*Stored data:*
————

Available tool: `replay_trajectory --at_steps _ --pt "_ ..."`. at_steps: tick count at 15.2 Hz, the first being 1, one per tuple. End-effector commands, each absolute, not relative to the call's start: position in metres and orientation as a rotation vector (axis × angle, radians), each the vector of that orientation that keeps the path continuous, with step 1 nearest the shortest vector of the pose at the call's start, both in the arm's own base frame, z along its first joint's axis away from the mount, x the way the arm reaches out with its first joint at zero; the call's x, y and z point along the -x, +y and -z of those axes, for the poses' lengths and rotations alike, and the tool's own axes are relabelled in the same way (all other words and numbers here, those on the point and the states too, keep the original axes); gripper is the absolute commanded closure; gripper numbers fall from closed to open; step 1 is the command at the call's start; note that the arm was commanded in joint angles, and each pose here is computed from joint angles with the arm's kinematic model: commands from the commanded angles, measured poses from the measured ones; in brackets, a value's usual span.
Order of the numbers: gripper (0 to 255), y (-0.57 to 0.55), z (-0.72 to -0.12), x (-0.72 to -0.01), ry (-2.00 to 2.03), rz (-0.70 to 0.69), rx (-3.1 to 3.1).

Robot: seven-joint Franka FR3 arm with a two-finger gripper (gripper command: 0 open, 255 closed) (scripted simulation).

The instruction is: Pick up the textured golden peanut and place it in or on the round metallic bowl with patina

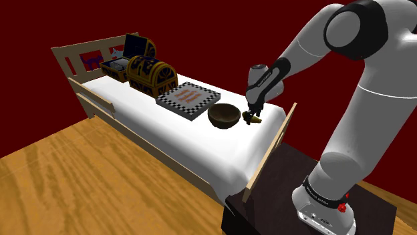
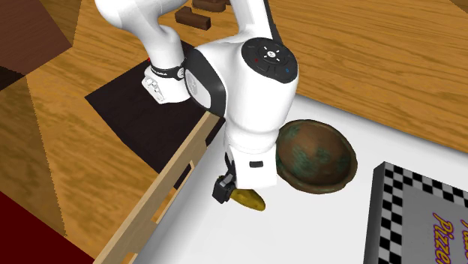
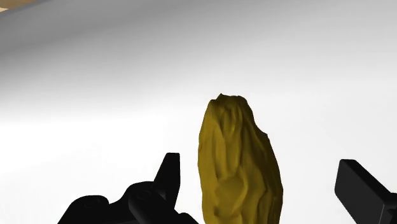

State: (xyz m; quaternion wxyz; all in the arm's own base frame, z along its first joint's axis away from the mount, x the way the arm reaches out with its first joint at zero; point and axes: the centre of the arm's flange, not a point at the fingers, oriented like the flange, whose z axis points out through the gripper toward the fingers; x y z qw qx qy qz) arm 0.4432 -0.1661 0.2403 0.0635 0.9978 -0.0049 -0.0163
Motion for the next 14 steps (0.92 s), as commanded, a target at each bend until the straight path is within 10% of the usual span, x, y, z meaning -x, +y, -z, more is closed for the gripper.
replay_trajectory --at_steps 1,8,9,14 --pt "0 -0.1679 -0.2312 -0.4431 -0.015 0.048 -3.014" --pt "0 -0.1679 -0.2312 -0.4431 -0.015 0.048 -3.014" --pt "255 -0.1678 -0.2312 -0.4430 -0.015 0.048 -3.014" --pt "255 -0.1678 -0.2312 -0.4430 -0.015 0.048 -3.014"
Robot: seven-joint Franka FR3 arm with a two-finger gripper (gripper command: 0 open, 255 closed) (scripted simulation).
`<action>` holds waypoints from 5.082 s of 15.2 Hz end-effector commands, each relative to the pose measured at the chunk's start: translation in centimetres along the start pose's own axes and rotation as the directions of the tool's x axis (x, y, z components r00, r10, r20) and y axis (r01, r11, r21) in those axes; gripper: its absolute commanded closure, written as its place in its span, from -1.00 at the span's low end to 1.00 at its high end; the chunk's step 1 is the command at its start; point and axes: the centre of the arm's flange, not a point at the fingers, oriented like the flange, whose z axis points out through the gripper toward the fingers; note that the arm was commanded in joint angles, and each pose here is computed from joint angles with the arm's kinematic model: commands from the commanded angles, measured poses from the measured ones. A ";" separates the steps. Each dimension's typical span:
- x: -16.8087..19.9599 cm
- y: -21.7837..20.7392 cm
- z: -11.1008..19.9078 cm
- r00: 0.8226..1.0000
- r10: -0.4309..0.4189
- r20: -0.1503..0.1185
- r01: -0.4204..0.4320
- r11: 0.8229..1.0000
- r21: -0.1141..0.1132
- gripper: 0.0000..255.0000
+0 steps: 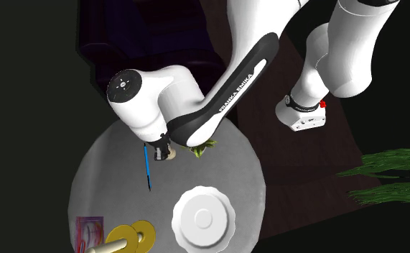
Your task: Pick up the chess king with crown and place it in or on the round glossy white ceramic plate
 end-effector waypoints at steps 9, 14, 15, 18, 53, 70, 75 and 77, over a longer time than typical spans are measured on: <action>-0.3 0.1 -5.2 1.000 0.000 0.000 0.000 1.000 0.000 1.00; -0.4 0.1 -7.5 1.000 0.000 0.000 0.000 1.000 0.000 1.00; -1.0 -1.1 -7.7 1.000 0.000 0.000 0.000 1.000 0.000 1.00; -2.9 -4.5 -8.1 1.000 0.000 0.000 0.000 1.000 0.000 1.00; -12.6 -22.7 -0.1 1.000 0.000 0.000 0.000 1.000 0.000 1.00; -12.6 -22.7 -4.0 1.000 0.000 0.000 0.000 1.000 0.000 -1.00; -12.6 -22.7 -5.1 1.000 0.000 0.000 0.000 1.000 0.000 -1.00; -12.6 -22.7 -5.1 1.000 0.000 0.000 0.000 1.000 0.000 -1.00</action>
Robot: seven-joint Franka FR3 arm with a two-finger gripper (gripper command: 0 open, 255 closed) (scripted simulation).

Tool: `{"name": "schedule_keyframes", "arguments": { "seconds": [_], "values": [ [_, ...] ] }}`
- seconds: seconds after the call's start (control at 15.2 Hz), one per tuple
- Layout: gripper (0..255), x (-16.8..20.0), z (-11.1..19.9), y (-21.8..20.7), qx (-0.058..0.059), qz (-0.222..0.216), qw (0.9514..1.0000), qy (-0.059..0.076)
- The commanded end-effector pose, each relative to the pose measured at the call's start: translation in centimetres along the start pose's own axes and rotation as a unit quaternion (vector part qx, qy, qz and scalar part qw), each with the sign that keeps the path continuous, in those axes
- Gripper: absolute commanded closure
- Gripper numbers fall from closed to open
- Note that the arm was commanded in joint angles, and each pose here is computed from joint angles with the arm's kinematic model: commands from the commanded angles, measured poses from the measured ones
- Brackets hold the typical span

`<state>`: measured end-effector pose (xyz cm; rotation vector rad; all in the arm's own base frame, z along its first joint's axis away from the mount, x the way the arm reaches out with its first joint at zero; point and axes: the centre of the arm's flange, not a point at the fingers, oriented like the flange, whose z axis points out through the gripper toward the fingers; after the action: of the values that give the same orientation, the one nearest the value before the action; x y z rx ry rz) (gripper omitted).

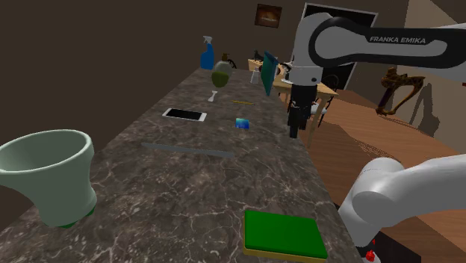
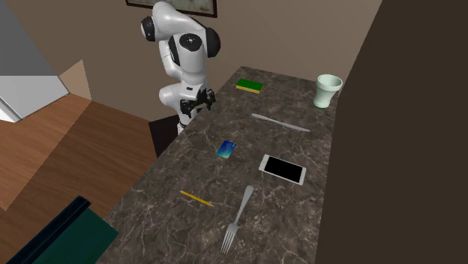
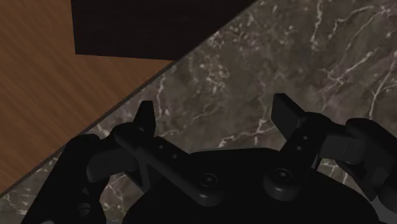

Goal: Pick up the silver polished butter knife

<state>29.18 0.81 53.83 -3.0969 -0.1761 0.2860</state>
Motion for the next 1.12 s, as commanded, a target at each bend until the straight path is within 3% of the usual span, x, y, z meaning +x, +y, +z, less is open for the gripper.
{"name": "schedule_keyframes", "arguments": {
  "seconds": [0.0,0.53,1.06],
  "values": [
    [0,0.0,0.0,0.0,0.000,0.000,1.0000,0.000],
    [0,7.1,-1.5,-8.2,-0.026,-0.088,0.9958,0.006],
    [0,12.6,-2.7,-17.5,-0.051,-0.175,0.9832,0.013]
  ]
}}
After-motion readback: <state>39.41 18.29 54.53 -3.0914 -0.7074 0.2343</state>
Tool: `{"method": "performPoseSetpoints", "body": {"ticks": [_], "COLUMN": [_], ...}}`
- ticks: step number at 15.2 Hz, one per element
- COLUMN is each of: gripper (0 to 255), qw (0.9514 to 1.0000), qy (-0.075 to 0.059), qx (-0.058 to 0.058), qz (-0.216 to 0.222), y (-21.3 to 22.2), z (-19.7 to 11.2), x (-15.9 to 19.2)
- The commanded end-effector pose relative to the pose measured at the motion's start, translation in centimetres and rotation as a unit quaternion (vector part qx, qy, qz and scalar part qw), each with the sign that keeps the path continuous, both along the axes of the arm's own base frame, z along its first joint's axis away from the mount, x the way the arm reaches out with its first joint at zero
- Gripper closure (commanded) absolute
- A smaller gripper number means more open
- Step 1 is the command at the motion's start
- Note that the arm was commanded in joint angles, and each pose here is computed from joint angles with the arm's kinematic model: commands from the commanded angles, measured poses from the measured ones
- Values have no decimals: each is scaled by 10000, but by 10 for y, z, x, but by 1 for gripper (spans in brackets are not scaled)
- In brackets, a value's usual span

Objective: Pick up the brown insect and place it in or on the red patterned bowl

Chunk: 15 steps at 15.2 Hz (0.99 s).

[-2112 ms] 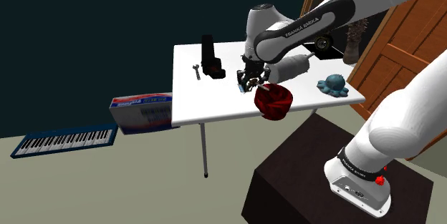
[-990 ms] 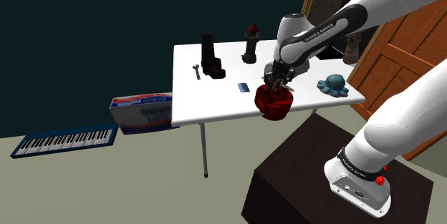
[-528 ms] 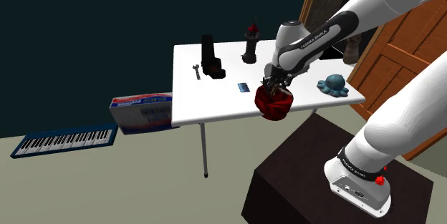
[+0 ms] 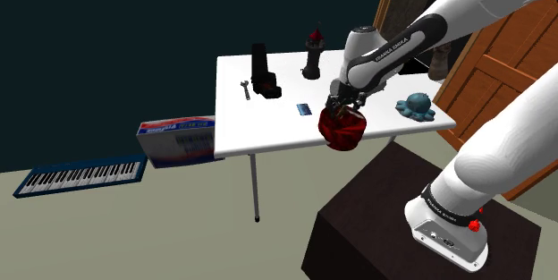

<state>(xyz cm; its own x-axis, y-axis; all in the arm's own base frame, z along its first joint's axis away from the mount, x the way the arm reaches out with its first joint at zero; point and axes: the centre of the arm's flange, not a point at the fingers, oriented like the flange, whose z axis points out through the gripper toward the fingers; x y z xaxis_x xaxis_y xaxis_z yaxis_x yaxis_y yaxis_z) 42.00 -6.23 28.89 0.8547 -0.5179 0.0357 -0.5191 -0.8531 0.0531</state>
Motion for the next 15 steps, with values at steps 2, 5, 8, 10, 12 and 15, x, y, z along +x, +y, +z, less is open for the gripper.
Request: {"method": "performPoseSetpoints", "body": {"ticks": [2,5,8,10,12,15], "gripper": [0,0,0,0,0,0], "qw": [10000,10000,10000,10000,10000,10000], "qy": [0,0,0,0,0,0], "qx": [0,0,0,0,0,0], "qz": [0,0,0,0,0,0], "y": [0,2,3,3,3,3], "z": [0,26,50,50,50,50], "x": [0,0,0,0,0,0]}}
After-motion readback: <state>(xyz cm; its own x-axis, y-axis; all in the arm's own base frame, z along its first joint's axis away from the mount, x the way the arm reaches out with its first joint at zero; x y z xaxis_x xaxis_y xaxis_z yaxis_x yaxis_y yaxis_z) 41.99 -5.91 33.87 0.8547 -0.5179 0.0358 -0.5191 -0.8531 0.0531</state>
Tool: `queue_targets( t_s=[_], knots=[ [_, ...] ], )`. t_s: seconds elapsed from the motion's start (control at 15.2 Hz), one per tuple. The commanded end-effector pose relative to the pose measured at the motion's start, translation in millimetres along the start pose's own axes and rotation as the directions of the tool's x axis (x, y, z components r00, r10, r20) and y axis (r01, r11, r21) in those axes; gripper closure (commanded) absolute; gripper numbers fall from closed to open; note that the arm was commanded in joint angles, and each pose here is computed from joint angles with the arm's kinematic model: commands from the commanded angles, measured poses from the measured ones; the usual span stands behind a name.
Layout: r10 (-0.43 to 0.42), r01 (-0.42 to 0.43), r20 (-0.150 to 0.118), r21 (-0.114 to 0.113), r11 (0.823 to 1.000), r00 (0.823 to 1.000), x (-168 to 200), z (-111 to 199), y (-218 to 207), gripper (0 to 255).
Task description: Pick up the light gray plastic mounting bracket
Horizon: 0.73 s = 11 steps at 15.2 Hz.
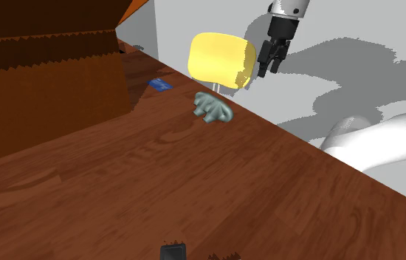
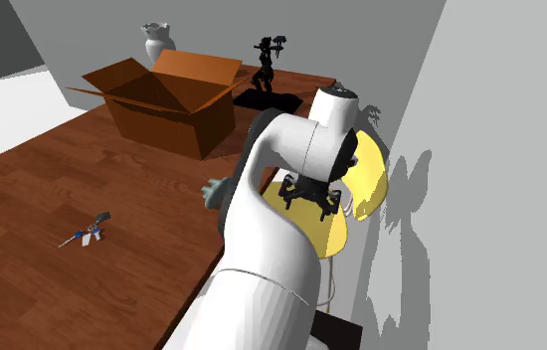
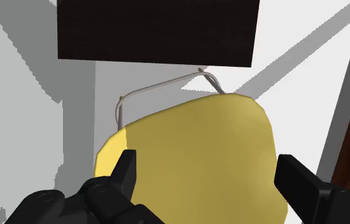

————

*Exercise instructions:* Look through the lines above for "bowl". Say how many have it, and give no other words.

*Output:* 2